- _Task item_
Reproduce word for word the lines between those holding "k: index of" and "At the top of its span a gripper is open", inclusive, and nothing else from the data below.

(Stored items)
________

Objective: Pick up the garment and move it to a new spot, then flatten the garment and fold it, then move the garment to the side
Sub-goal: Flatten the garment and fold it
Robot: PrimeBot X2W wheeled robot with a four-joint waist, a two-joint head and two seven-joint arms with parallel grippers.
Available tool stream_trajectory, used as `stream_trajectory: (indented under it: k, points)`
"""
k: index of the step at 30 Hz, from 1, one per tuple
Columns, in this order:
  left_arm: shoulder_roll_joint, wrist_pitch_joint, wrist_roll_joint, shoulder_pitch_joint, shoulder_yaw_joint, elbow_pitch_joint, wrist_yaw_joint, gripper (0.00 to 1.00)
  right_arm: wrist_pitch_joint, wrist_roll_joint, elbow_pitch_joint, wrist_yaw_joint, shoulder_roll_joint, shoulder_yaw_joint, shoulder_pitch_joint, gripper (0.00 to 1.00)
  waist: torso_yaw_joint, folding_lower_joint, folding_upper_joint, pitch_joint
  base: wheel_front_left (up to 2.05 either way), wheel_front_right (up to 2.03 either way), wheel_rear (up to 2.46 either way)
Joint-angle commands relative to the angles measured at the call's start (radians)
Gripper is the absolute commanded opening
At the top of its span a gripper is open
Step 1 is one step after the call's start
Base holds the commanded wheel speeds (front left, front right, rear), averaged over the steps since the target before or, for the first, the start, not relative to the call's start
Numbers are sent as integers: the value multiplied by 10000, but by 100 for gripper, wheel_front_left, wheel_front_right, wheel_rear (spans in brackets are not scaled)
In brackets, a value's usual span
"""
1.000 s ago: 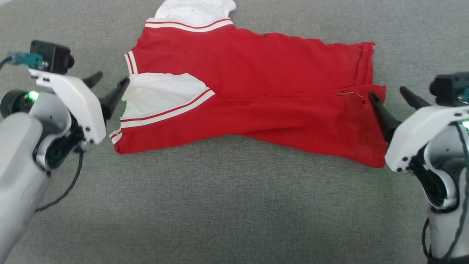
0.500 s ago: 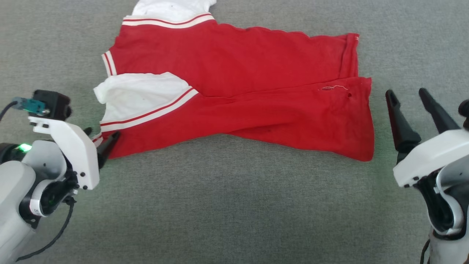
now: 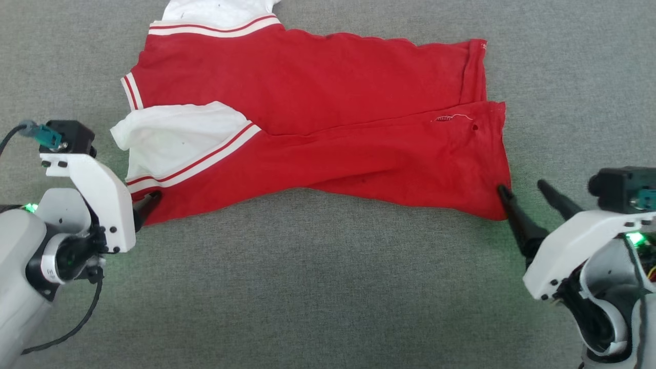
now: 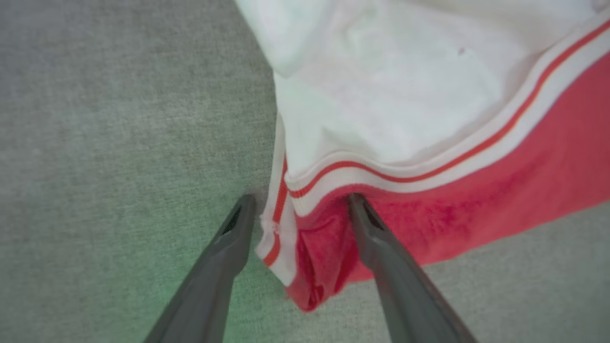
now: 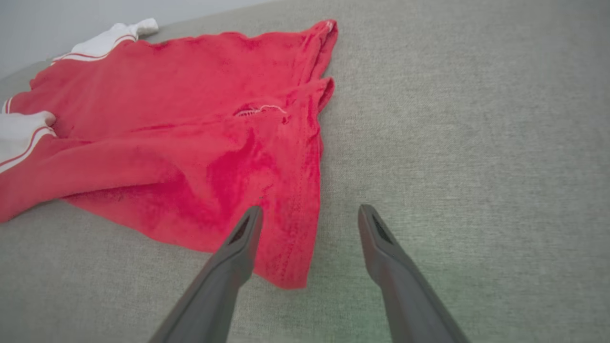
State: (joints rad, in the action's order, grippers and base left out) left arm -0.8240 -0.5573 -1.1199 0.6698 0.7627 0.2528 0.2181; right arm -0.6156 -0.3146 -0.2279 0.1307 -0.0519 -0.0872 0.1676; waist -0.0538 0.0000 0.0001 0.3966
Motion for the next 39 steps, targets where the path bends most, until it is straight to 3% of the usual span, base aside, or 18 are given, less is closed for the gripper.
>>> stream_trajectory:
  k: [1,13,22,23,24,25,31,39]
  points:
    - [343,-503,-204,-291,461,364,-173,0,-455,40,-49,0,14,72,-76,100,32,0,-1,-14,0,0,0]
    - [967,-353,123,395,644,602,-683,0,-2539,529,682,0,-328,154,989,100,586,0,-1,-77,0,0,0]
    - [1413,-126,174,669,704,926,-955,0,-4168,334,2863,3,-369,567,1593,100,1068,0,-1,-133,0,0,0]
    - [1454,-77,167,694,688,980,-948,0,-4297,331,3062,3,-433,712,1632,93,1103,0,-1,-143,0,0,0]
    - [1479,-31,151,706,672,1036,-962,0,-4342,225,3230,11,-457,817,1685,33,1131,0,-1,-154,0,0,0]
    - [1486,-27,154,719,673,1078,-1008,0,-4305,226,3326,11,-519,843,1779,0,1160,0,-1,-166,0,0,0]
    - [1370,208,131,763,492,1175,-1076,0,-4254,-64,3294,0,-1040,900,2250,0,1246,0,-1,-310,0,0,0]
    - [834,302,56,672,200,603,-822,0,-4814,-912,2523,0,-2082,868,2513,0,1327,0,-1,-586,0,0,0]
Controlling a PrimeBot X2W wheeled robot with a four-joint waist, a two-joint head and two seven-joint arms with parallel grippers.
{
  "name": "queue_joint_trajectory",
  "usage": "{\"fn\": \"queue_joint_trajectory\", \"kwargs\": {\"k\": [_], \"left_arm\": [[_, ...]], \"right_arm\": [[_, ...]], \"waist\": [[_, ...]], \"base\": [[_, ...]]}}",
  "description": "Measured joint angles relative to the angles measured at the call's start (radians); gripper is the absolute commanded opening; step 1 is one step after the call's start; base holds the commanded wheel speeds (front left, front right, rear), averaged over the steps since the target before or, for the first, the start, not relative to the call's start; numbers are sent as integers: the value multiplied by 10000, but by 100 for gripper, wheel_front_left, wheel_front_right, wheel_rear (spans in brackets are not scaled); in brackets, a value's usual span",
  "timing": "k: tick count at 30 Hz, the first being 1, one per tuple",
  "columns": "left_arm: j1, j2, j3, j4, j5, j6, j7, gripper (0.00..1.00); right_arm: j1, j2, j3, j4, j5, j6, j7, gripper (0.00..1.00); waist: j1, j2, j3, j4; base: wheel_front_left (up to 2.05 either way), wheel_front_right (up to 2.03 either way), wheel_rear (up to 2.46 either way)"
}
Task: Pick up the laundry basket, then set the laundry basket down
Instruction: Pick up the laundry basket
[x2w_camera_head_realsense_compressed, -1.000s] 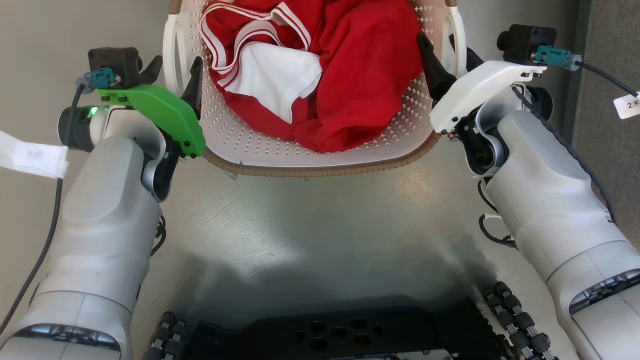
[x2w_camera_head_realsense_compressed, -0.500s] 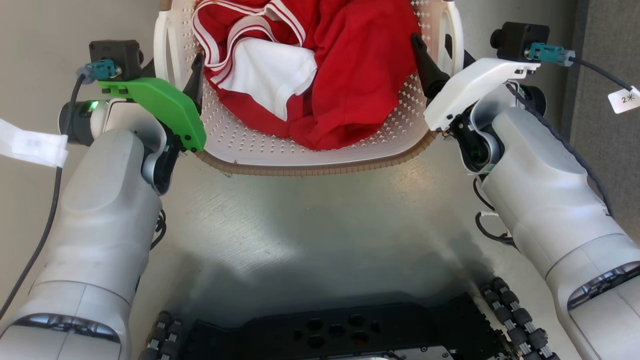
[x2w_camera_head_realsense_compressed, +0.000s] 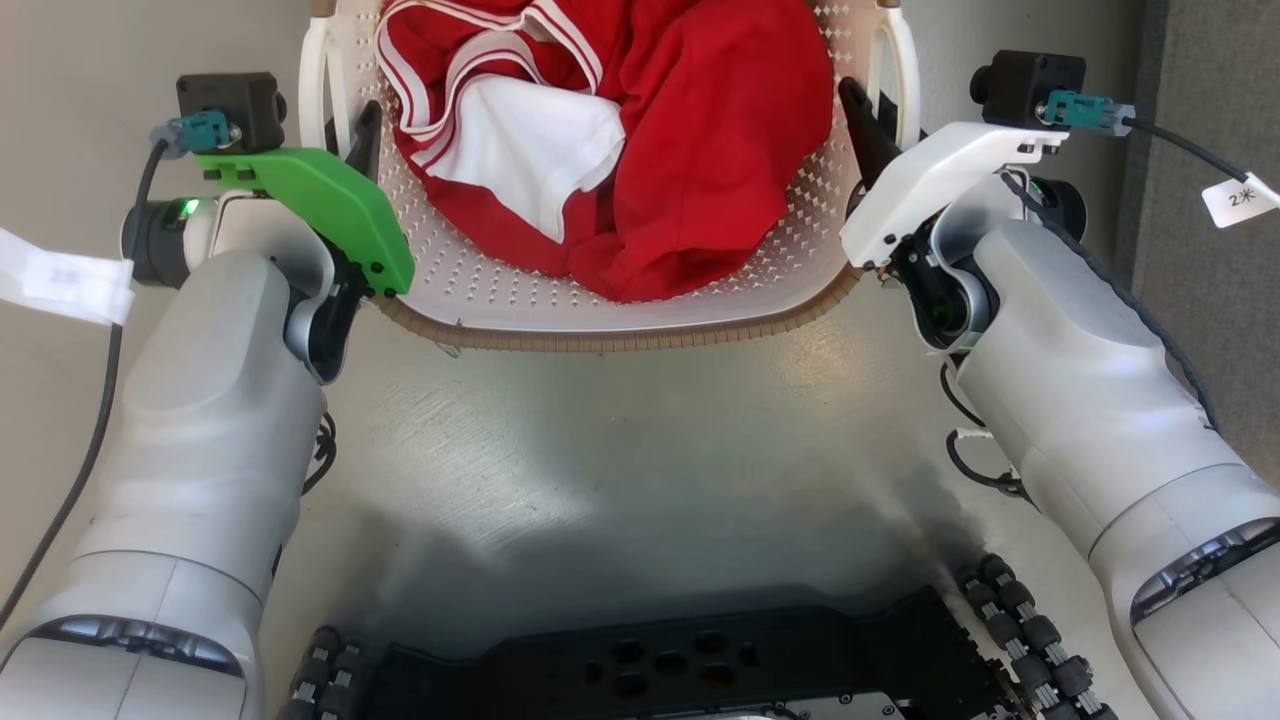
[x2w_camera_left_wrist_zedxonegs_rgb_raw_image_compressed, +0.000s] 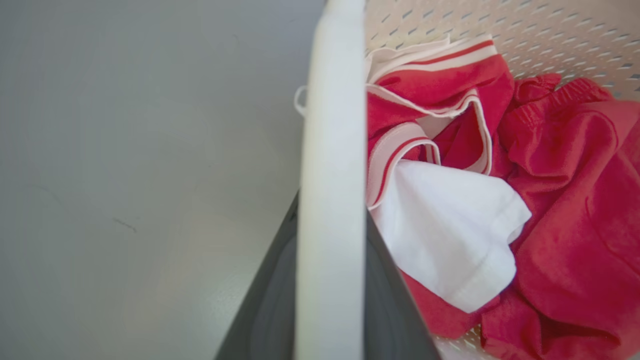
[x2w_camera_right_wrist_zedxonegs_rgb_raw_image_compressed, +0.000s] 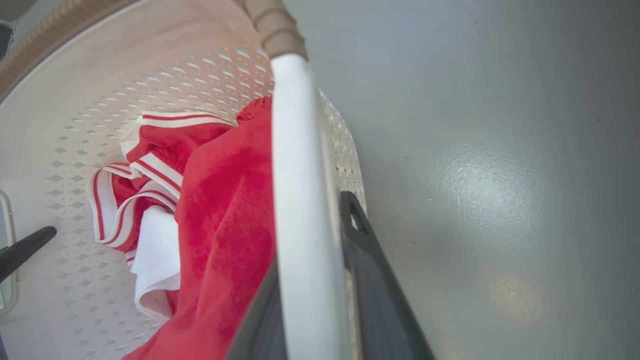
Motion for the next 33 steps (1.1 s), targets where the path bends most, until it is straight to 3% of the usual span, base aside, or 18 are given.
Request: {"fn": "queue_joint_trajectory", "kwargs": {"k": [18,33], "left_arm": [[205,-27,-585,499,-688,-2,-263,0],[1120,-192,-966,1141,-1524,-10,546,0]], "right_arm": [[62,31,802,690,608,102,-82,0],[620,77,1465,1150,1363,190,1145,0]], "waist": [[0,0,-1159,-53],[0,0,-3068,-181]], "base": [[0,0,0],[0,0,0]]}}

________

- _Answer to this task_
k: index of the step at 30 Hz, from 1, one per tuple
Columns, in this order:
  left_arm: shoulder_roll_joint, wrist_pitch_joint, wrist_roll_joint, shoulder_pitch_joint, shoulder_yaw_joint, elbow_pitch_joint, wrist_yaw_joint, gripper (0.00 to 1.00)
  right_arm: wrist_pitch_joint, wrist_roll_joint, elbow_pitch_joint, wrist_yaw_joint, shoulder_roll_joint, shoulder_yaw_joint, shoulder_pitch_joint, gripper (0.00 to 1.00)
  waist: torso_yaw_joint, folding_lower_joint, folding_upper_joint, pitch_joint
  base: wheel_front_left (up to 2.05 either way), wheel_front_right (up to 2.03 either way), wheel_rear (up to 2.46 either way)
Joint-angle commands relative to the angles measured at the call's start (radians)
Gripper is the absolute commanded opening
At the top of its span a gripper is open

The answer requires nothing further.